Sorry for responding only now. I had promised myself that I would not visit the forum for a month. This is a topic I'm very interested about, so it was important for me to share my thoughts, even though ten days had passed since the last answer. My answer is this long because I replied to different comments of the whole conversation. So sorry guys :oops:. I do think it's a fruitful read though.
Folderp wrote:...does anyone know if MarianoZavala and FearlessFlourish tutorials are legal or not?
The question, as you put it, is a complicated matter. First of all you would have to take into consideration the legal systems of the related countries: at least, the origami creator's country, the video creator's country, and the video platform's country. I'll speak in regards to only the US legal system to keep things simple. It can still give a general idea in regards to other legal systems.

The answer is, to some extent, something Steingar has already answered:
steingar wrote:...the issue is up to whatever judge hears the case. Since it hasn't happened there is no legal guidance.
That's, more or so, as much as Steingar and I agree in relation to origami and legal matters.

An unauthorized instructional video of how to fold a modern (authored) model, could be both subject of legality (criminal law) and harm (civil law). Now, it's more likely for it to be sued than criminally charged for this act. Still, in any of those two cases, it's up to a judge to decide if there was an illegal act or if harm (in legal terms) had been committed.

Asking for and receiving authorization prior to making an instructional video of someone else's model avoids these illegal and harmful assumptions.
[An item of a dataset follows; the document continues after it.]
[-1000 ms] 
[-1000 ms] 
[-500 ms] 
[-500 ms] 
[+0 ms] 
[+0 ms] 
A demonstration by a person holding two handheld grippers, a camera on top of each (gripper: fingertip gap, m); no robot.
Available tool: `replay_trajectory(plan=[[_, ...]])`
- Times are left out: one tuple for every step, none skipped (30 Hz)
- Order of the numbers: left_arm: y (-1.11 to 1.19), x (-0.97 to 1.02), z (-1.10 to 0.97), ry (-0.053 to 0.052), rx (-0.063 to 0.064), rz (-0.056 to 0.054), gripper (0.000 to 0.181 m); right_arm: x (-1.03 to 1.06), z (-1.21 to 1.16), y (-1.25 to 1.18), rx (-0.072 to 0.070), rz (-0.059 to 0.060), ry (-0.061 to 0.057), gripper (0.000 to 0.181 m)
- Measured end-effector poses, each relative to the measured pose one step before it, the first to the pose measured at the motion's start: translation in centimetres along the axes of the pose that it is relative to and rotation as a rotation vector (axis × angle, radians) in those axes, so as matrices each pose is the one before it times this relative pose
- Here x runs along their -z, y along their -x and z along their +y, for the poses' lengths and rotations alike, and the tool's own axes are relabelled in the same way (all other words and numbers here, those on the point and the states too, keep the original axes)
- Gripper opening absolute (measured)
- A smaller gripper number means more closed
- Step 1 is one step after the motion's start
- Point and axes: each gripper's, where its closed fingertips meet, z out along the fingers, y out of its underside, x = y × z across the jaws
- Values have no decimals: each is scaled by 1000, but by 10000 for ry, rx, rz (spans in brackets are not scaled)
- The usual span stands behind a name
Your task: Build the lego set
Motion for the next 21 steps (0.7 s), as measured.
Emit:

That's what's called licensing in legal terms. If we're talking about copyright law, the author of a work has the exclusive right to allow certain practices related to his or her work (license). For example, according to the following description of this video, FearlessFlourish received the authorization from the creator to make that instructional video: https://www.youtube.com/watch?v=RK6yqJnUY-I

Many within the origami community agree to the following: https://origamiusa.org/faq/copyright-0

Bear in mind they are only the interpretation of an intellectual property attorney. This means he or she knows about the subject, but that doesn't make it a legal document. They can be seen more like legal guidelines. Other's don't agree to what's written there.
Baltorigamist wrote:Steingar ->
I have a serious question: say someone converts a piece of audio (a song, maybe) into its raw data form. Is it a copyright violation to distribute that raw data if it can be reconverted into audio?

I think everything depends on where the lines of intellectual property are drawn.
Although many origamists like the comprehension of origami through the music metaphor, a judge might not see its similarities as they do. The question is, would the fixed, original, authored (copyright-protected) work be the material (folded) object—or simply put "fold"—and/or the folding process, understood as a performative expression of some sort, once fixed through diagrams or a video? Again, that's up to a judge to decide.

Let me quote the following in order to continue my explanation:
Baltorigamist wrote:Just to play devil's advocate, is there a difference between copying the diagrams and making a tutorial?...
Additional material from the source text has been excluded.